I’m kind of taken aback by Chad’s remark. No one has ever questioned my sexuality like that and in such an aggressive manner.

I want to scream “yes!” and punch him in the face. But I don’t have the courage. It’s not that I don’t have the courage to swing at him; I do. It’s that I don’t have the courage to admit that I am gay—to anyone, let alone a bully like Chad. So I just freeze.

It shouldn’t be this way. Objectively speaking, I’m smarter than Chad, better-looking than Chad, have more friends than Chad, am headed toward a brighter future than Chad. But here, standing in front of him, I feel like so much less than him. My secret keeps me small. My secret holds me down.

Chad suddenly makes a fist and raises it at me.

I flinch. He stops. It was a fake-out. He laughs.

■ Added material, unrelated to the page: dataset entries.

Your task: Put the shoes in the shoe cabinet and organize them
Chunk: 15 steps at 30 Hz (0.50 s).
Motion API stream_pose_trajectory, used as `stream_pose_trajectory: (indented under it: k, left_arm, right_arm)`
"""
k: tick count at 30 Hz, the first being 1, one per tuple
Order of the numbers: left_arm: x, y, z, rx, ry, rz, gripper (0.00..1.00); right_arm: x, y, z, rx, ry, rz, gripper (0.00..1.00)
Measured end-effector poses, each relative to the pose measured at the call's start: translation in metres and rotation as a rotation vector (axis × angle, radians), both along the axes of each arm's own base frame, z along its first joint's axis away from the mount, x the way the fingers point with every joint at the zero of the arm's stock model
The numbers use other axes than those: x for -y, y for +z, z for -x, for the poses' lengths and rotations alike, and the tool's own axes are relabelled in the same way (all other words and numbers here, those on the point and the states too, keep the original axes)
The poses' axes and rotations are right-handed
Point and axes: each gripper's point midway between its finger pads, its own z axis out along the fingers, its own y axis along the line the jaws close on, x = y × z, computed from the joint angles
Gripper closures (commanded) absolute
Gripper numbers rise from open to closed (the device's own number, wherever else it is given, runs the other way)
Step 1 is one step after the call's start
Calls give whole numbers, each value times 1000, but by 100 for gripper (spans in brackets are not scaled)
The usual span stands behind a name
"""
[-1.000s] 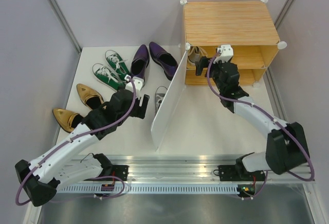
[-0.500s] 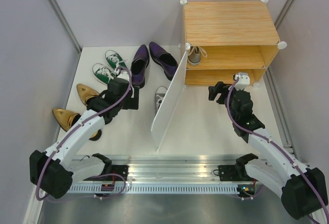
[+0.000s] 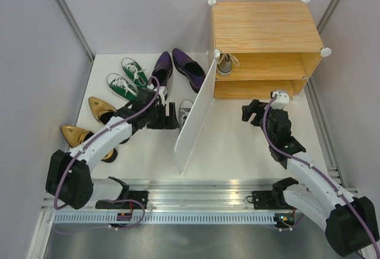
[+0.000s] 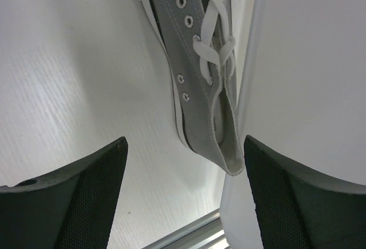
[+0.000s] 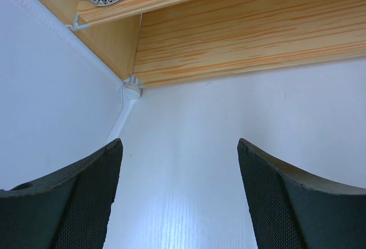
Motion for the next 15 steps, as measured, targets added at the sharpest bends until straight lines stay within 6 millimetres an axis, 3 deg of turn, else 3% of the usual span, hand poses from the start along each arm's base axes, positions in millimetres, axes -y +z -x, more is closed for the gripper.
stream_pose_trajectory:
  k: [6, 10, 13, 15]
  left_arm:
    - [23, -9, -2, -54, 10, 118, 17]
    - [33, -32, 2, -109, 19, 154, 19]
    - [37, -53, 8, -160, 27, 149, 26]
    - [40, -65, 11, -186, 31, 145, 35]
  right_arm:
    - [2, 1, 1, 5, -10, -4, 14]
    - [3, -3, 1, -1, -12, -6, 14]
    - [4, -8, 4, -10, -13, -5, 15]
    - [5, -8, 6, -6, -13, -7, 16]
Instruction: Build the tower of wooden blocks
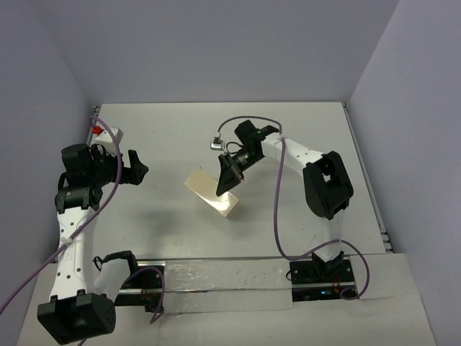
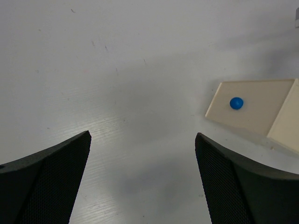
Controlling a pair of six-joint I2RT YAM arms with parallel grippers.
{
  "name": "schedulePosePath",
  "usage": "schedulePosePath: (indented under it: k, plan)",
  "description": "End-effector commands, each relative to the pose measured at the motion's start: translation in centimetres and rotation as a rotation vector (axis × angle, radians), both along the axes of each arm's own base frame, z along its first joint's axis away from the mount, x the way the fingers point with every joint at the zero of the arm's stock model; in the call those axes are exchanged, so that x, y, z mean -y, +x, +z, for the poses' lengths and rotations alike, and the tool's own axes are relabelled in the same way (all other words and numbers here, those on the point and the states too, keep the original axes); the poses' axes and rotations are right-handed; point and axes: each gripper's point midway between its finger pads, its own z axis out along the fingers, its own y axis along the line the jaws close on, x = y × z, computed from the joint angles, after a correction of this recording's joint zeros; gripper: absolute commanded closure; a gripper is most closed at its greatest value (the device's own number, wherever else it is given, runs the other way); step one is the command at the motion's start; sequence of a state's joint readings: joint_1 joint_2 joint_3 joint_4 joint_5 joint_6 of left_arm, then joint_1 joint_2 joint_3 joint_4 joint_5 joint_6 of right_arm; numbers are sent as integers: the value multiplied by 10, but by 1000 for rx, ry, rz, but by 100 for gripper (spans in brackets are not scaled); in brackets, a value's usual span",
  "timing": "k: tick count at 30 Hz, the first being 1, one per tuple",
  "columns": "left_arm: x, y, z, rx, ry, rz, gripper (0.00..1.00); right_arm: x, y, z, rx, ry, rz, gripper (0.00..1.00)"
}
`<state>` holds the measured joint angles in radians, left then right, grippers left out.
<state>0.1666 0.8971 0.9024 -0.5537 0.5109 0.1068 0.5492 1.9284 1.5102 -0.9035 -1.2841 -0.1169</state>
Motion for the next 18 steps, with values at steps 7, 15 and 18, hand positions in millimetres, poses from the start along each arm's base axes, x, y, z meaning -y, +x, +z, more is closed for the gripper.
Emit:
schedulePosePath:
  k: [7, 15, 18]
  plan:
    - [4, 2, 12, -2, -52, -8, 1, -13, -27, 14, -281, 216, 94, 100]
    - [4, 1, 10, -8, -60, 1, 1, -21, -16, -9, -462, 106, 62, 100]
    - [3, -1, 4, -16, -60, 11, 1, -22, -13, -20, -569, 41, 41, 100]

With all the running and working out that I do, I’m pretty sure I can put up a good fight against Chad. But he’s got a bulky football player’s build, so he would probably eventually knock me on my ass, maybe even injure me badly. I don’t make a move.

“Thought so,” Chad says.

He then stomps out of the restroom, quite satisfied with himself, having terrorized two people before the school day has even started.

One day I’ll figure out how to get back at him, but for now I retreat into the stall—not to resume what I was doing, but to think.

“Fag.” I hate that word. It hurts.

But you know what hurts even more? The fact that I’m not brave enough to be who I really am.